Data extract:

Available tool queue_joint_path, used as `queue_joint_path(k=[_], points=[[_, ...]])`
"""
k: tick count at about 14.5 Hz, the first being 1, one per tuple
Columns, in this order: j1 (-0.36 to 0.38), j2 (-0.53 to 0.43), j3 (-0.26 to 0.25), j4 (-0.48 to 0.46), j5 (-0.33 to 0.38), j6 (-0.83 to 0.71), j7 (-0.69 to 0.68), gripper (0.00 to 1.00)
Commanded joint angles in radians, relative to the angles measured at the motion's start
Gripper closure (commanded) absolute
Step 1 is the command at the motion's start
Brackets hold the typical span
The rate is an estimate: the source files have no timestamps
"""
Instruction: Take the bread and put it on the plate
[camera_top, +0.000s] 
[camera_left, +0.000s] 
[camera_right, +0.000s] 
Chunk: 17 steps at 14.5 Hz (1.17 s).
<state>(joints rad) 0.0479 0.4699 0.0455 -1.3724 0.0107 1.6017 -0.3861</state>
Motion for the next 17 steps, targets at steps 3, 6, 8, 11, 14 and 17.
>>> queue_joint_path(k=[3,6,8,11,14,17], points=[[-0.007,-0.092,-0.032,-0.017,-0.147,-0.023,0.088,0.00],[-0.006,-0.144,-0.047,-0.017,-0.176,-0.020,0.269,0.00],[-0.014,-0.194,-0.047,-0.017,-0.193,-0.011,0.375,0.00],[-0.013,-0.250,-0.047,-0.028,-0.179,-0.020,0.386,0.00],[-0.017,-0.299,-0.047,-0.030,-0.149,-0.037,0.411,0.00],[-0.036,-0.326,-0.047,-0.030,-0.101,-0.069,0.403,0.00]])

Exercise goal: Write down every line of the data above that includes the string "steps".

Response box:
Chunk: 17 steps at 14.5 Hz (1.17 s).
Motion for the next 17 steps, targets at steps 3, 6, 8, 11, 14 and 17.

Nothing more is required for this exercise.